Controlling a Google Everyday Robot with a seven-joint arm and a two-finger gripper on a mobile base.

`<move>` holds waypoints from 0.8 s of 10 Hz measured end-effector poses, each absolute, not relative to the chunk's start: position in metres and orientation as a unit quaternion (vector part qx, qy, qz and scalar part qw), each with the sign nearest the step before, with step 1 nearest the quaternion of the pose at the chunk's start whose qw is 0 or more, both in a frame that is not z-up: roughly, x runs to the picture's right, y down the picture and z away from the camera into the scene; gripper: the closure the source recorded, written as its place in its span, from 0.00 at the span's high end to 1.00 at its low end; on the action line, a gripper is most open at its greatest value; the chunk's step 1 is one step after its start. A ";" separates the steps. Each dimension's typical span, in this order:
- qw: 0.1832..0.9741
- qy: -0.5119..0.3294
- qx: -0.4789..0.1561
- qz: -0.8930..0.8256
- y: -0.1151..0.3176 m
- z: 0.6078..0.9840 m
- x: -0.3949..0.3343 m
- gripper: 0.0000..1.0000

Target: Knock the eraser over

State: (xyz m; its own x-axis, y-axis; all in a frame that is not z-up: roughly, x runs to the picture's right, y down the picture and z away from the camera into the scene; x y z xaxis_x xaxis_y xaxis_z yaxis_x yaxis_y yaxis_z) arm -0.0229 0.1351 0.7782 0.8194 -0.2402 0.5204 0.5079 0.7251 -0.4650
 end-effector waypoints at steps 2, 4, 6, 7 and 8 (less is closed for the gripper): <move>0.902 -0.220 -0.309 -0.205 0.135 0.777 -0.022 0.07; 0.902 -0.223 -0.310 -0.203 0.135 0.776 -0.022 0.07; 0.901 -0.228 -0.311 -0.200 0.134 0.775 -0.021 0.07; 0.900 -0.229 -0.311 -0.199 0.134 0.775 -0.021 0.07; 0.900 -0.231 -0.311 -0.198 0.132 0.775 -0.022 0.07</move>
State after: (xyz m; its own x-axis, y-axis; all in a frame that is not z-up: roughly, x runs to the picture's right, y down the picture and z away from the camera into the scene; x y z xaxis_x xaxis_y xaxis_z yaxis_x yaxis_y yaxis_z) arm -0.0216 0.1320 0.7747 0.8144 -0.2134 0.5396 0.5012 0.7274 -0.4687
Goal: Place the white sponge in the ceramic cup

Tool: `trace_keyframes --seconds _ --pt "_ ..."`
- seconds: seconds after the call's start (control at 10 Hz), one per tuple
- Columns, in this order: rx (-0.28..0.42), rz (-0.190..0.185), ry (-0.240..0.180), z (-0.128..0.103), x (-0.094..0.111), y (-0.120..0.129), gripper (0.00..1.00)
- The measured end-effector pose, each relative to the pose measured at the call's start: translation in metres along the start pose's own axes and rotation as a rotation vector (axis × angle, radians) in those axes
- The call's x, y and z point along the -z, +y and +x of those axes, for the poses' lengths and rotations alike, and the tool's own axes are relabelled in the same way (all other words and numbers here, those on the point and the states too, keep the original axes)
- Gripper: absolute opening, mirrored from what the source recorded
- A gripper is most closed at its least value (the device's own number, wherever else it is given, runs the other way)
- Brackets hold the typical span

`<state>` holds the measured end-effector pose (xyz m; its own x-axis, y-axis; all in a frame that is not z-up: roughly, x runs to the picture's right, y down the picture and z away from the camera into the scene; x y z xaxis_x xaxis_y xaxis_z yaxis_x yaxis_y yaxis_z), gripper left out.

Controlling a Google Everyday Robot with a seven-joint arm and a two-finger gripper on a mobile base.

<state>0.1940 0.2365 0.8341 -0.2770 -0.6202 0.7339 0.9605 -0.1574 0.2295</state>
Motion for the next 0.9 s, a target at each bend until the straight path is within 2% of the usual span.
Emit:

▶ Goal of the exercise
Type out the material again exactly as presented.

▶ Solution to the exercise
Controlling a Google Everyday Robot with a seven-joint arm and a two-finger gripper on a mobile base.

`<move>` holds waypoints from 0.8 s of 10 Hz measured end-effector poses, each absolute, not relative to the chunk's start: position in metres and orientation as a unit quaternion (vector part qx, qy, qz and scalar part qw), each with the sign nearest the step before, with step 1 nearest the quaternion of the pose at the chunk's start whose qw is 0 or more, both in a frame that is not z-up: roughly, x runs to the picture's right, y down the picture and z away from the camera into the scene; gripper: the closure the source recorded, written as its place in its span, from 0.00 at the span's high end to 1.00 at its low end; on the action line, a gripper is most open at its greatest value; the chunk's step 1 is one step after its start. A ";" separates the steps. Each dimension's typical span, in this order:
- qw: 0.1832..0.9741
- qy: -0.5119..0.3294
- qx: -0.4789..0.1561
- qz: -0.8930..0.8256
- y: -0.1151..0.3176 m
- z: 0.6078..0.9840 m
- x: -0.3949..0.3343 m
- gripper: 0.0000..1.0000

Target: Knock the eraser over

State: (xyz m; its own x-axis, y-axis; all in a frame that is not z-up: roughly, x runs to the picture's right, y down the picture and z away from the camera into the scene; x y z xaxis_x xaxis_y xaxis_z yaxis_x yaxis_y yaxis_z) arm -0.0229 0.1351 0.7782 0.8194 -0.2402 0.5204 0.5079 0.7251 -0.4650
 end-effector waypoints at steps 2, 4, 6, 7 and 8 (less is closed for the gripper): <move>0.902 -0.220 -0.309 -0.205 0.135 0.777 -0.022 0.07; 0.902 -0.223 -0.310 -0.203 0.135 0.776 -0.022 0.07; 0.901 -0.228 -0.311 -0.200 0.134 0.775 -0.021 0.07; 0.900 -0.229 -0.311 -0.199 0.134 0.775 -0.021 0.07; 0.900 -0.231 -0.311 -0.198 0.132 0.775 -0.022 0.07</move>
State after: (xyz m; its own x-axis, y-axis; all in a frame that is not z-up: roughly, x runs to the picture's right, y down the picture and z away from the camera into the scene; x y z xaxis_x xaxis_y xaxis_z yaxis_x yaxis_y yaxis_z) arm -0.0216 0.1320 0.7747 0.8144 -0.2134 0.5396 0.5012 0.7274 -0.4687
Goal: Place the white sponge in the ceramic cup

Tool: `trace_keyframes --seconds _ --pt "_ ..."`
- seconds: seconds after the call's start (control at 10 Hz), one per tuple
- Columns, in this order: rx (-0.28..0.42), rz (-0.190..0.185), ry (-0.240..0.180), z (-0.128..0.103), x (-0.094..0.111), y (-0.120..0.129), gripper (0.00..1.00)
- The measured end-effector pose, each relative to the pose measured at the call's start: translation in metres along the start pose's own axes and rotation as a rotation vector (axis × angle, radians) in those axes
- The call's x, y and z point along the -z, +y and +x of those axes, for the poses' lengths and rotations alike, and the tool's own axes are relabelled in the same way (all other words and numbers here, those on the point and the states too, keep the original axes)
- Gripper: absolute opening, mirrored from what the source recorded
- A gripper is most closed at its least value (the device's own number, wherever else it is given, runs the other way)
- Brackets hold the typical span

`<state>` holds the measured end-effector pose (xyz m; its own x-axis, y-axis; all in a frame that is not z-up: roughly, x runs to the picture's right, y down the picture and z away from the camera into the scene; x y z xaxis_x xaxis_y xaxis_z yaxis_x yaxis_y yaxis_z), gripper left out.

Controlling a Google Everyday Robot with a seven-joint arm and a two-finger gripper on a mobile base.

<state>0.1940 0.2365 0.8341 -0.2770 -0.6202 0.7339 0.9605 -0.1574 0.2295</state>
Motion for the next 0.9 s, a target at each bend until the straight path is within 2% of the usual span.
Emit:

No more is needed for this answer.